I think sometimes due to our issues and experiences it can feel validating to be understood by another individual. You seem the most clued up doctor I've ever spoken too (written too). I think many health professionals do a lot of damage when they don't understand and force treatment in a meaningless way to the patient. I think it reinforces as opposed to extinguishes behavior.
I am just another member with views and opinions.
Some experts don't like, or even appreciate, other members feedback. I like those who are receptive too and encourage all members feedback.
I have found accepting that I can't get answers (for my issues) from you difficult (?rejecting, sobering).
It is frustrating accessing T's, etc who don't have the skill or experience while the person with the expertize is seemingly inaccessible.
I accept that part of this is due to the disorder (?to me) (to life symptoms).
I haven't thought too seriously about what role trying to help others plays. I don't want others to feel alone though when they have questions or problems. I don't want to feel alone when I need help or support.
To dealingwithpains (a very apt user name too). I hope you feel you have been able to unburden yourself some with your T. Being able to leave stuff with a T and not carry it with you constantly can make a huge difference to you and your life. I appreciate it can take a little time though to develop that level of trust, security and confidence.
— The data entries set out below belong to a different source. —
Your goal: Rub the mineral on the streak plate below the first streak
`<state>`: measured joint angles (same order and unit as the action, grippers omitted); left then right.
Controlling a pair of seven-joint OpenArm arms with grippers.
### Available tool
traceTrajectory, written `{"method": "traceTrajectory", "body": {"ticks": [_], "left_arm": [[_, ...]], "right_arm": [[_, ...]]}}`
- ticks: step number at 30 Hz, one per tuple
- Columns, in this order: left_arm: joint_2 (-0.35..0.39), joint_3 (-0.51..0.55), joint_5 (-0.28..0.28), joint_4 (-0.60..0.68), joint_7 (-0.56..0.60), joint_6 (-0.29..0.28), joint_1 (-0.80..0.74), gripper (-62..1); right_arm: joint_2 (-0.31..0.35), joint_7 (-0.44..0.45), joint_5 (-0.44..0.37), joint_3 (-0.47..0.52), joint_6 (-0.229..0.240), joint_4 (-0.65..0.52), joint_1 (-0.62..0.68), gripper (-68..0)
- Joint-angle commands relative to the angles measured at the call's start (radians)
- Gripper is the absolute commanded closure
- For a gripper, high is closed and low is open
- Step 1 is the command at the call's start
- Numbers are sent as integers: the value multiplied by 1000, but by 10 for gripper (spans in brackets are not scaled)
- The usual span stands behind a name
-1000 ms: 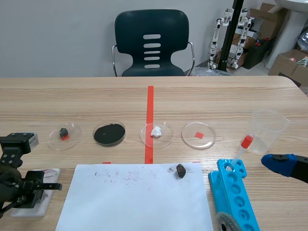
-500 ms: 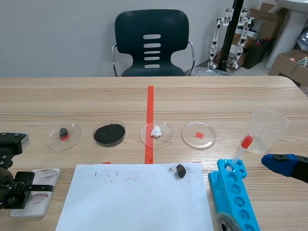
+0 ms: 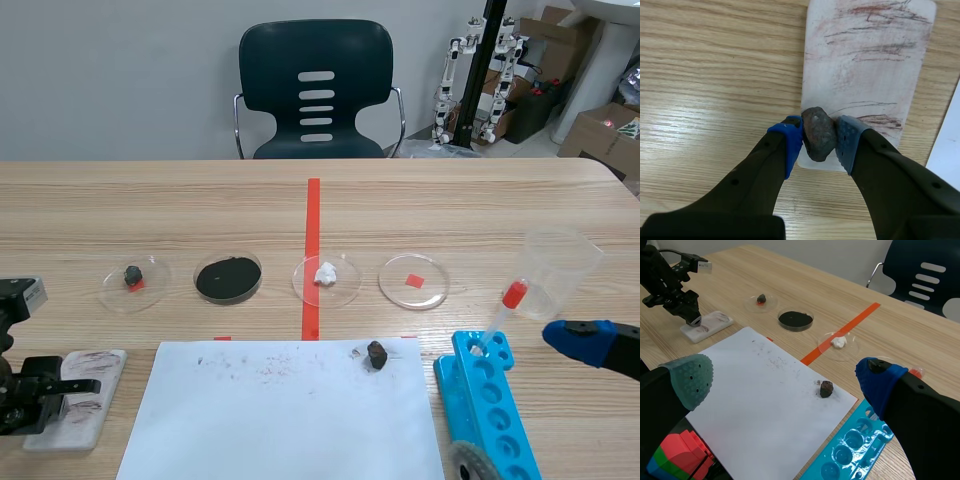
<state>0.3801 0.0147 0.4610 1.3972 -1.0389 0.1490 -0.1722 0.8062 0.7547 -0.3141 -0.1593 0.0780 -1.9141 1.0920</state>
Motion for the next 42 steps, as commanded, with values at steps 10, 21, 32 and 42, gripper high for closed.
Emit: {"method": "traceTrajectory", "body": {"ticks": [10,21,32,42], "left_arm": [[-20,-20,137,-14,26,-97,-26,-113],[-19,-20,138,-14,34,-104,-27,-113],[-19,-21,194,-14,26,-111,-27,-113],[-19,-21,4,-14,-5,-42,-27,-113]], "right_arm": [[0,16,-4,3,0,-21,-9,-591],[0,16,-4,3,0,-21,-9,-591],[0,16,-4,3,0,-21,-9,-591],[0,16,-4,3,0,-21,-9,-591]]}}
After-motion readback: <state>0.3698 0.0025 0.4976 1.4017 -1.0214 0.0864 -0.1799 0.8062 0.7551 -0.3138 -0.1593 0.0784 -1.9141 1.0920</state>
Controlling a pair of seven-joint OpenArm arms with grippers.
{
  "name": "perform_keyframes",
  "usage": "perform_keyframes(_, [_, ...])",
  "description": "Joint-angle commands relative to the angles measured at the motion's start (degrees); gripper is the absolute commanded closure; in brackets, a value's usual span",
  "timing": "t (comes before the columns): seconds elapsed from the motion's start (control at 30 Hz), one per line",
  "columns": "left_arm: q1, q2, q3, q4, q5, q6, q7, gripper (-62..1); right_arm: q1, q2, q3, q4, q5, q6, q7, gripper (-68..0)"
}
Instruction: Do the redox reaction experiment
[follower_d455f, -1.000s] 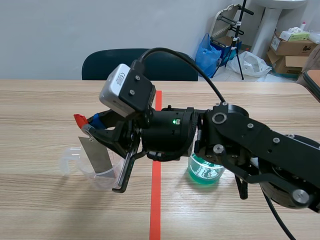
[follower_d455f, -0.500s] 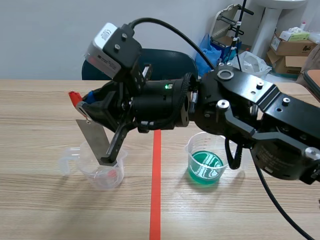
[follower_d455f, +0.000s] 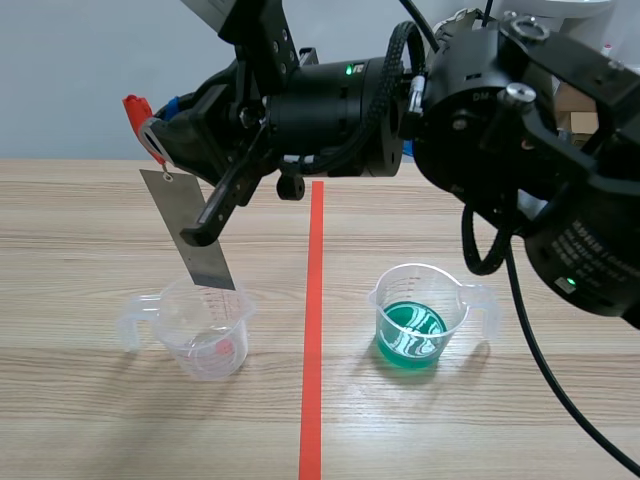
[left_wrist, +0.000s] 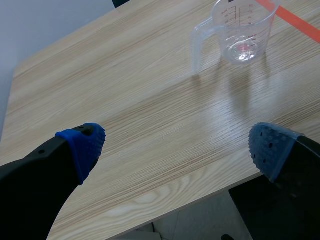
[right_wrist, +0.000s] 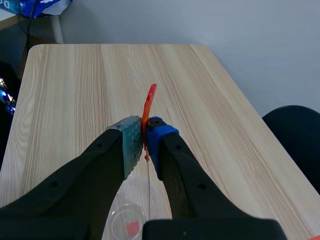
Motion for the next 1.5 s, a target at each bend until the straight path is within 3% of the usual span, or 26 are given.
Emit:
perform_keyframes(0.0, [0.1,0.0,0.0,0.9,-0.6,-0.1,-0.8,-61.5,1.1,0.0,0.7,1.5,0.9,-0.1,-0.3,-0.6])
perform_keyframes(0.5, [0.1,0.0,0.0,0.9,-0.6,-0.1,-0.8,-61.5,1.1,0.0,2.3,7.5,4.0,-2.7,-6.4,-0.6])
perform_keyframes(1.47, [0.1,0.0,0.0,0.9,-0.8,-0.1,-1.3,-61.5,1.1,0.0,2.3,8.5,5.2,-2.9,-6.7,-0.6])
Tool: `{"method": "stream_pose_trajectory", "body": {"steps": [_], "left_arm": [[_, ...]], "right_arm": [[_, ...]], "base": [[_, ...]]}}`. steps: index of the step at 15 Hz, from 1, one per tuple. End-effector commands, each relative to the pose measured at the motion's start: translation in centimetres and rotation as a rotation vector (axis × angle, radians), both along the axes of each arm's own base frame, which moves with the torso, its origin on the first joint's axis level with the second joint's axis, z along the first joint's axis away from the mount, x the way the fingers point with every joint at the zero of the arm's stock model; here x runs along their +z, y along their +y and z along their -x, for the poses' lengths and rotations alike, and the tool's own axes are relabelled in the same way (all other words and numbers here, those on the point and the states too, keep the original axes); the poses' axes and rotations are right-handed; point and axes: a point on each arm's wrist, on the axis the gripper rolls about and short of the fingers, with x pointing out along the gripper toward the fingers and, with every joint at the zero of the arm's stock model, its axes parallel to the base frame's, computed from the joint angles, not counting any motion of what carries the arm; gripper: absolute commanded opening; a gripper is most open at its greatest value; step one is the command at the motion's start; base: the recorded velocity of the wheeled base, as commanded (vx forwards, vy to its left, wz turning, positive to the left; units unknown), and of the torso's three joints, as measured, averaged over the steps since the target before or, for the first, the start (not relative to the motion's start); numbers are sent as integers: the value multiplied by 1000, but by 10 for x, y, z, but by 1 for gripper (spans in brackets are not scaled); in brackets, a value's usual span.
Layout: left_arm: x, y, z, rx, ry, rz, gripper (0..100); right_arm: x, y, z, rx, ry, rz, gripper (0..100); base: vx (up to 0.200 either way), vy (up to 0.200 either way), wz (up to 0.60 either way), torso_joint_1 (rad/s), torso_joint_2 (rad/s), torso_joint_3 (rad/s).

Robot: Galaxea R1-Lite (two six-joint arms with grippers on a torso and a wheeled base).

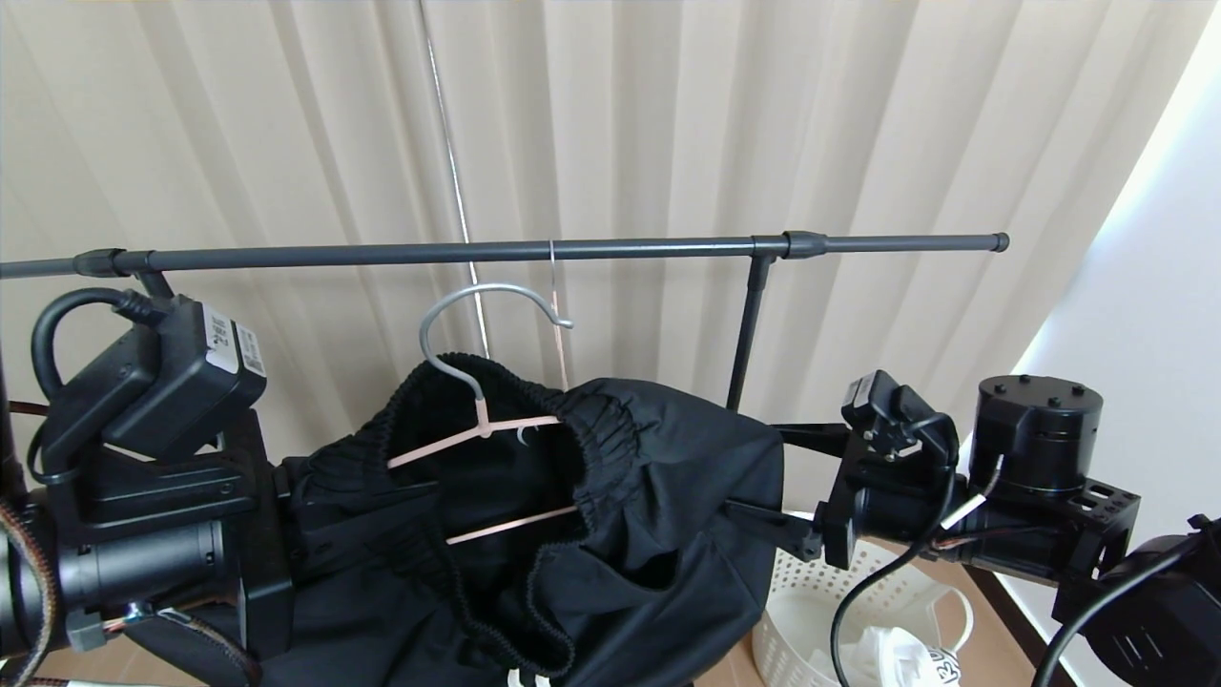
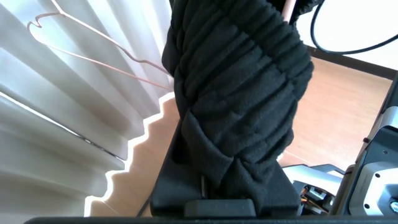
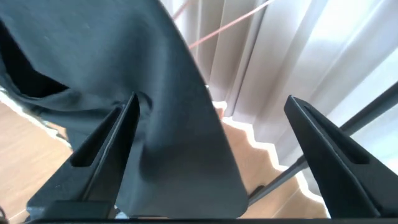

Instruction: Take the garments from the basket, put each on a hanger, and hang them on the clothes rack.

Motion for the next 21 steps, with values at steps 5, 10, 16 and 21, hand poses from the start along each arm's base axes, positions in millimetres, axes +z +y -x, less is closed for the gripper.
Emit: {"method": "stream_pose_trajectory", "body": {"steps": [5,10,16,21], "left_arm": [[-5,2,0,17,29,4,0],[-8,4,0,29,52,9,0],[-10,10,6,52,54,17,0],[-7,12,9,62,53,43,0]], "right_arm": [[-6,-9,-11,-42,16,-1,0],[0,-22,-21,-90,-4,-12,0],[5,-33,-34,-151,13,-55,0],[5,-34,-39,-169,39,-80,0]], "base": [[0,0,0,0,0,0],[0,0,0,0,0,0],[0,0,0,0,0,0],[0,0,0,0,0,0]]}}
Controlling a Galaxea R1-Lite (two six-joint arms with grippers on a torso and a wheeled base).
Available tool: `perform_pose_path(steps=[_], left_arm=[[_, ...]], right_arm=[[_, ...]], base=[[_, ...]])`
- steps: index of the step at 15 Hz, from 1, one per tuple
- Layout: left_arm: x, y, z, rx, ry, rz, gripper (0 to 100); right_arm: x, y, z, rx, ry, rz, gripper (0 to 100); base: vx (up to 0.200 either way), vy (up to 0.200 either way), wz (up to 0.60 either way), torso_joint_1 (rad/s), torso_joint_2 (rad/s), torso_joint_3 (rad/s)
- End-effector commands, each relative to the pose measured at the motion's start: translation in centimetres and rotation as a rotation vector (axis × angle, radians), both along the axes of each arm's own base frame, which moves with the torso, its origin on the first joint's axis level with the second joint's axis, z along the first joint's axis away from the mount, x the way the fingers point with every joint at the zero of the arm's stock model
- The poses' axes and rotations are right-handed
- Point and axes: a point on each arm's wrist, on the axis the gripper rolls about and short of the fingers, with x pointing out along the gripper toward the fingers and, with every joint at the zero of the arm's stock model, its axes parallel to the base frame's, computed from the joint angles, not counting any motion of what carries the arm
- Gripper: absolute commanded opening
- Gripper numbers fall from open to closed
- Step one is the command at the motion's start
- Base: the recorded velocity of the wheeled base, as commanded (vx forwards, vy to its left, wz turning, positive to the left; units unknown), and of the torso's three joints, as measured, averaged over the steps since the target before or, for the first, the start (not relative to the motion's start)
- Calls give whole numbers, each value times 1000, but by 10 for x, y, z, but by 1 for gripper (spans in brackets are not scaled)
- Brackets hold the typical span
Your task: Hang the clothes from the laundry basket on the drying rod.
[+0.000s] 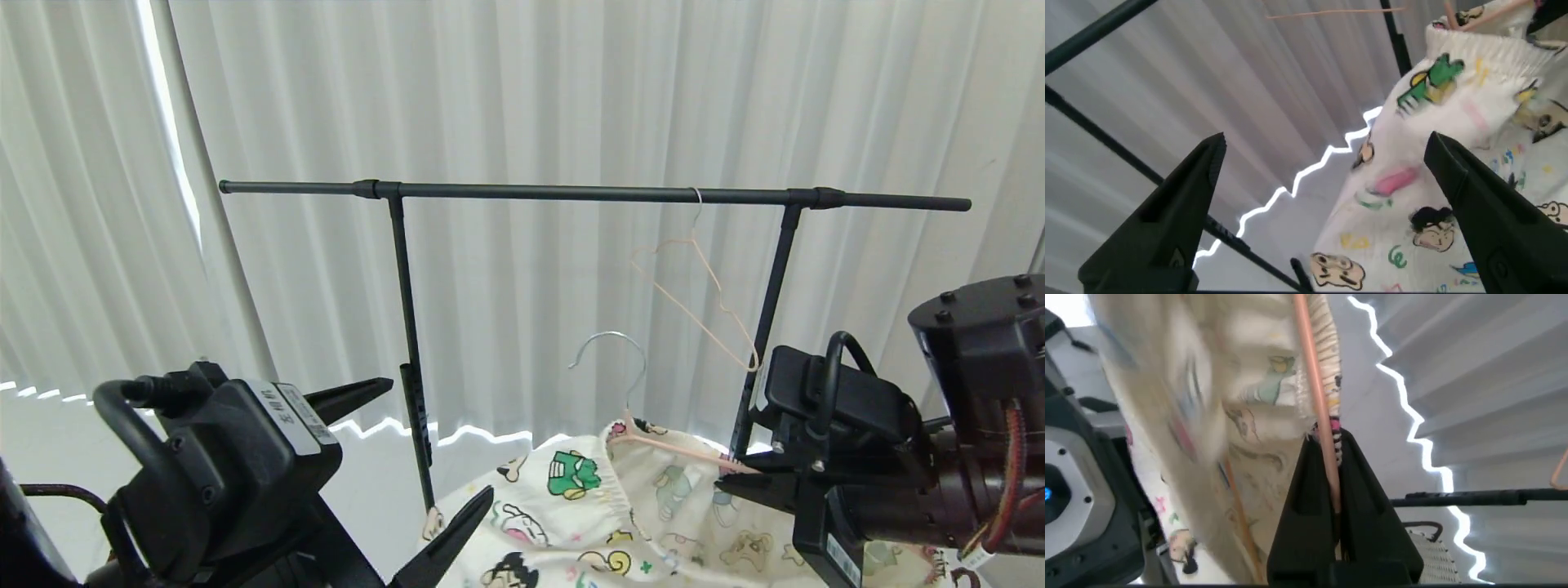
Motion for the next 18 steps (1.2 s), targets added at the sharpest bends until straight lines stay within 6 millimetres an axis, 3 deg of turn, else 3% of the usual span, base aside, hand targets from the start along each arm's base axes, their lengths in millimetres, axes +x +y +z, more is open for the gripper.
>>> perform_pose_path(steps=[1,5,8,11,13,15,18], left_arm=[[-3,4,0,-10,0,2,100],[-3,2,1,-28,13,-39,100],[-7,-18,25,-239,98,-94,100],[6,-39,20,-302,208,-55,100],[20,-54,9,-335,299,0,100],[42,-68,12,-443,345,128,100],[63,-64,4,-440,350,221,100]], right_arm=[[4,1,-1,5,2,-14,0],[13,10,-2,43,-35,-55,0],[33,31,-7,110,-108,-91,0],[47,57,3,201,-181,-75,0],[46,68,13,246,-194,-55,0],[42,74,19,273,-192,-41,0],[30,80,22,280,-204,-26,0]], base=[[0,0,0,0,0,0],[0,0,0,0,0,0],[0,0,0,0,0,0],[0,0,0,0,0,0],[0,0,0,0,0,0],[0,0,0,0,0,0],[0,0,0,0,0,0]])
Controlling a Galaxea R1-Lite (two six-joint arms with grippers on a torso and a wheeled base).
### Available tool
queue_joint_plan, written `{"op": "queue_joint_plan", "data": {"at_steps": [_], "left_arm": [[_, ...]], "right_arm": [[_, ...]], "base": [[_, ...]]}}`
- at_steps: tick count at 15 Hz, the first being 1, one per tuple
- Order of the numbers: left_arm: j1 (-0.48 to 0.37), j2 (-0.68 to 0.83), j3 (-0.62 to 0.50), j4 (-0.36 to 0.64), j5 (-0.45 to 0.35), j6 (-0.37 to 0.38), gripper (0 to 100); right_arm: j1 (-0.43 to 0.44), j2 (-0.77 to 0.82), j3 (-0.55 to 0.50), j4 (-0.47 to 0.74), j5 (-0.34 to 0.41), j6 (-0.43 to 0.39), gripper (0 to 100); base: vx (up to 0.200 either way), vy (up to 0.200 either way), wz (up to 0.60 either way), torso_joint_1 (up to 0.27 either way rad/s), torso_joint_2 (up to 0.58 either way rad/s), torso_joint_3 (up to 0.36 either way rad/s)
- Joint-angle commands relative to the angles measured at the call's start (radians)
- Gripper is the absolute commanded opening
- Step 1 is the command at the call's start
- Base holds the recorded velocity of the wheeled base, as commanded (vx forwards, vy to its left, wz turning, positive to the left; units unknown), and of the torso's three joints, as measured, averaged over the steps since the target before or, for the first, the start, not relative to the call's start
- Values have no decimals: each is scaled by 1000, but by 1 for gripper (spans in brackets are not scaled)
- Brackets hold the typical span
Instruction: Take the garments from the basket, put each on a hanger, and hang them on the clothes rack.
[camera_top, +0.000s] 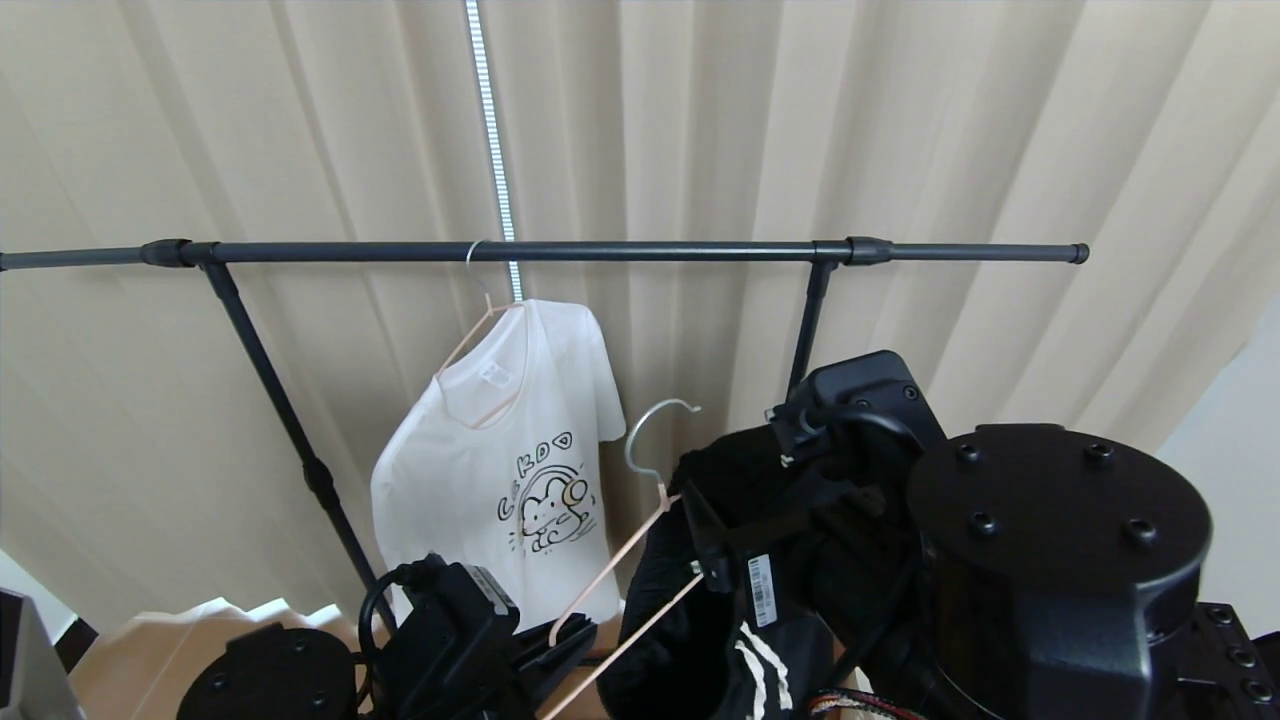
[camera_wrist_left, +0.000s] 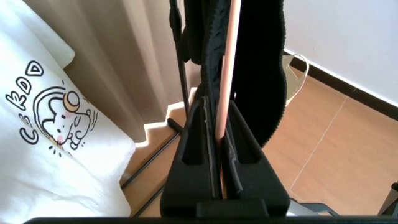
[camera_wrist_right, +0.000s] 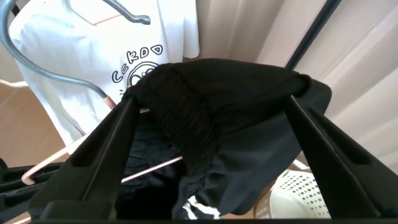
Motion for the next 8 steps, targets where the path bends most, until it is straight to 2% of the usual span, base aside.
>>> {"op": "queue_joint_plan", "data": {"at_steps": [1,7,8], "left_arm": [[4,-4,-2,-2,1,0,0],[18,-4,-2,-2,-2,-14,0],[39,-2,1,-2,-12,-14,0]], "right_arm": [[0,-2,3,2,0,-1,100],[3,-57,37,19,20,-21,100],[-15,-141,57,34,115,-99,100]], "base": [[0,0,0,0,0,0],[0,0,0,0,0,0],[0,0,0,0,0,0]]}}
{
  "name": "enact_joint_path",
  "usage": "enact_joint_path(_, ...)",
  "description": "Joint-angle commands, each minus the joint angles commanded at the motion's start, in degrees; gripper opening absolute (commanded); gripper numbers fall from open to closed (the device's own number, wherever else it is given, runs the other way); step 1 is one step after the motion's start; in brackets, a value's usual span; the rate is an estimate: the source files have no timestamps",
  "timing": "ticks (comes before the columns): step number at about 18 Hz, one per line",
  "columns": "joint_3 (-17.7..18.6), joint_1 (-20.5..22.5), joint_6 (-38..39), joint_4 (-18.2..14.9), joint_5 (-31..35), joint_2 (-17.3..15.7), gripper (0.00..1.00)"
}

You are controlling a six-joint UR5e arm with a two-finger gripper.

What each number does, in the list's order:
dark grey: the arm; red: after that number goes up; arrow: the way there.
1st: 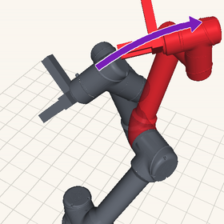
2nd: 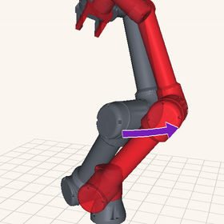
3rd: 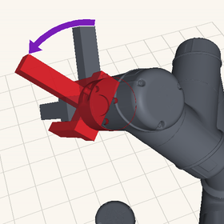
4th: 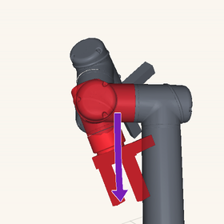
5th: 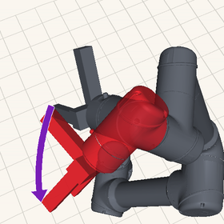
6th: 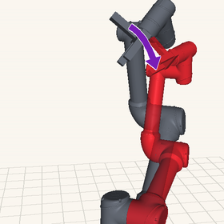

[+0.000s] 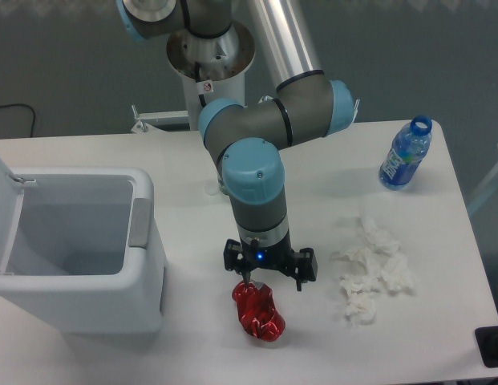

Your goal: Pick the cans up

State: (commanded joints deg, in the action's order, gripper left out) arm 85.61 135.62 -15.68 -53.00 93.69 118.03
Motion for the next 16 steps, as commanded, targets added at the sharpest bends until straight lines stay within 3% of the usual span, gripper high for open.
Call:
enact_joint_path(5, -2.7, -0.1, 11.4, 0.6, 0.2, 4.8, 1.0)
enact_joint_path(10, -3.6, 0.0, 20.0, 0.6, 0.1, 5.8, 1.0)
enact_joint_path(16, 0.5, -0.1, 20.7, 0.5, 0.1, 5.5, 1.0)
To help me achieve balance with what I eat I joined weight watchers. I was fed up with my weight going up and down without being able to achieve and maintain a healthy weight. It has been an unwelcome expense but it has helped to provide some structure to how I manage my food intake.
I am still struggling with the thinking patterns but on the surface things are beginning to reach some degree of normalcy. I have lost 10 kg in eight weeks. Before I would have lost that weight in four days but it was never sustainable.
Another helpful tool has been Dr Gould's book, "Shrink yourself: break free from emotional eating forever." It has some really useful material in it.
My problem is that I find some of it too challenging and I can feel overwhelmed by it.
I go through phases where I read some then put it away again.
I think it's a great supplement to therapy. Much of it makes more sense than therapy though.
I hope you're doing OK at the moment. Take care.
I might have to check out the doctors new website too. Monday is a public holiday here and my father's birthday.